Musicals galore, including a Phantom sequel
Meghan Picerno (“Christine Daaé”) and Sean Thompson (“Raoul, Vicomte de Chagny”) in LOVE NEVER DIES
Photos by Joan Marcus
Love Never Dies
by Andrew Lloyd Webber
with lyrics by Glenn Slater and book by Lloyd Webber, Slater, Ben Elton, and Frederick Forsyth,
Phantom of the Opera fans will see the futures of Christine and the Phantom when Shea’s brings the Andrew Lloyd Webber sequel, Love Never Dies, to town this month. Meghan Picerno takes on the iconic role of Christine in her first national tour, a surprising turn of events for the opera singer.

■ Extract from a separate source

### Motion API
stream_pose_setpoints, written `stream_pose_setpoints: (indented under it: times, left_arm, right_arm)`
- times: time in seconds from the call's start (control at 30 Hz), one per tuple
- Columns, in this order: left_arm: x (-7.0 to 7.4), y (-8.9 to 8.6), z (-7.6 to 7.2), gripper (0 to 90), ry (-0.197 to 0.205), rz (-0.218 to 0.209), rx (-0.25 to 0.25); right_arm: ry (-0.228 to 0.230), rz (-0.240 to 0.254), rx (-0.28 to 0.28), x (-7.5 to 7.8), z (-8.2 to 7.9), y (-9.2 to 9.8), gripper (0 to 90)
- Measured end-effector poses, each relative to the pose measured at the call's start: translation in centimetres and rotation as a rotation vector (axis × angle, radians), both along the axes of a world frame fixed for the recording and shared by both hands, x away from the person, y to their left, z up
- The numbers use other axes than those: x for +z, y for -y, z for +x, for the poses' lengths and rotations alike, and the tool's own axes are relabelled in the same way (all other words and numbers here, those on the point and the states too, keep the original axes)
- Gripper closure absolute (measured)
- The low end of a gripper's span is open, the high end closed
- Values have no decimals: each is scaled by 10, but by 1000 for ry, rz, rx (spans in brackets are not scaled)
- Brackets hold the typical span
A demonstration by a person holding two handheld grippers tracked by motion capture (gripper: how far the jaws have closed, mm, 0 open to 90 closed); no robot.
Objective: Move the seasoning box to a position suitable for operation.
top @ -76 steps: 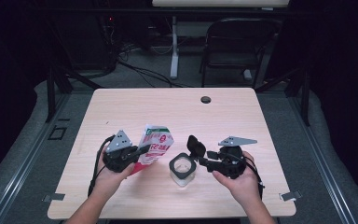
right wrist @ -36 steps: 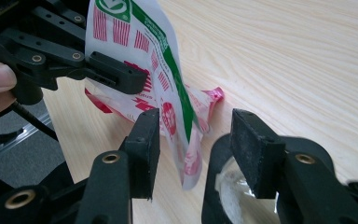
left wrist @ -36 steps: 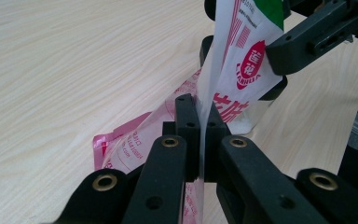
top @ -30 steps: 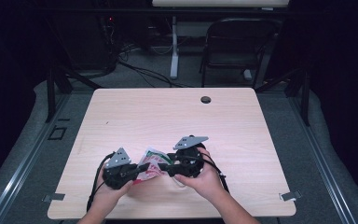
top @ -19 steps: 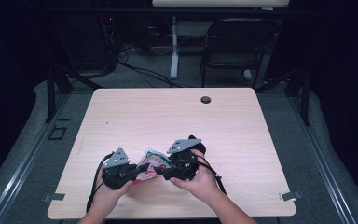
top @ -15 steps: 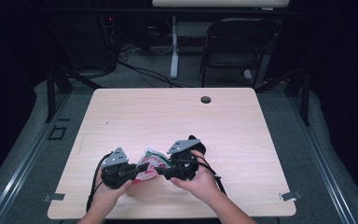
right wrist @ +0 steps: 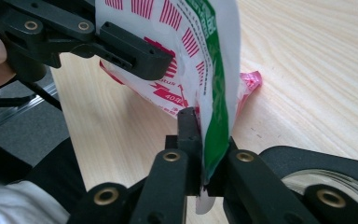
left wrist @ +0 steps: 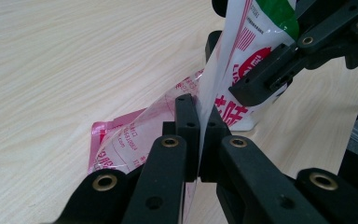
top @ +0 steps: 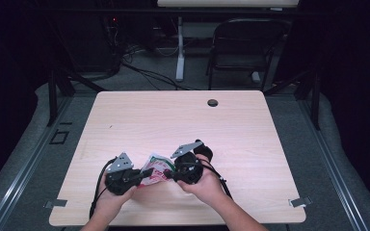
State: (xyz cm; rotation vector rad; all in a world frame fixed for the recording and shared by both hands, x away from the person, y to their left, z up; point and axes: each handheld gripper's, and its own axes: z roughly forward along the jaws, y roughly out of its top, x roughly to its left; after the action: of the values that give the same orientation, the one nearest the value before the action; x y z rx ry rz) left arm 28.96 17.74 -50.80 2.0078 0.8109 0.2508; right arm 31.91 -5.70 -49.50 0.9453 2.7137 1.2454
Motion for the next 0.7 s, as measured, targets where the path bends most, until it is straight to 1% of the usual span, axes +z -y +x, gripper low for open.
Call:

“I did Candide at the New York City Opera, and Hal Prince was the director, and he asked me what my interest in musical theater was. I said, ‘Of course, I would love to do Broadway.’ He asked if I’d ever seen Phantom of the Opera, and, embarrassingly, I said no,” says Picerno, who, courtesy of Prince, found herself at a Phantom performance soon after. “It was an incredible experience. A week after that, I was called to audition for Love Never Dies. I sang for Andrew and that was that. It was a whirlwind, a beautiful a meant-to-be situation.”
The tour represents a lot of firsts for Picerno: she’s the first Christine to play in North America, it’s her first tour, it’s her first musical role on a professional stage after a career primarily in opera. “In the opera world, we don’t really tour, so this has been such a growing time for me,” she says. “I’ve done over 190 shows; in opera, that could be someone’s whole career! So, it’s how to keep the material fresh; listening to people onstage. So, it’s a new show every day, it really is. I had a profound moment about a month ago around show 120 or 130, where I had an epiphany about my character that I had never thought of before!”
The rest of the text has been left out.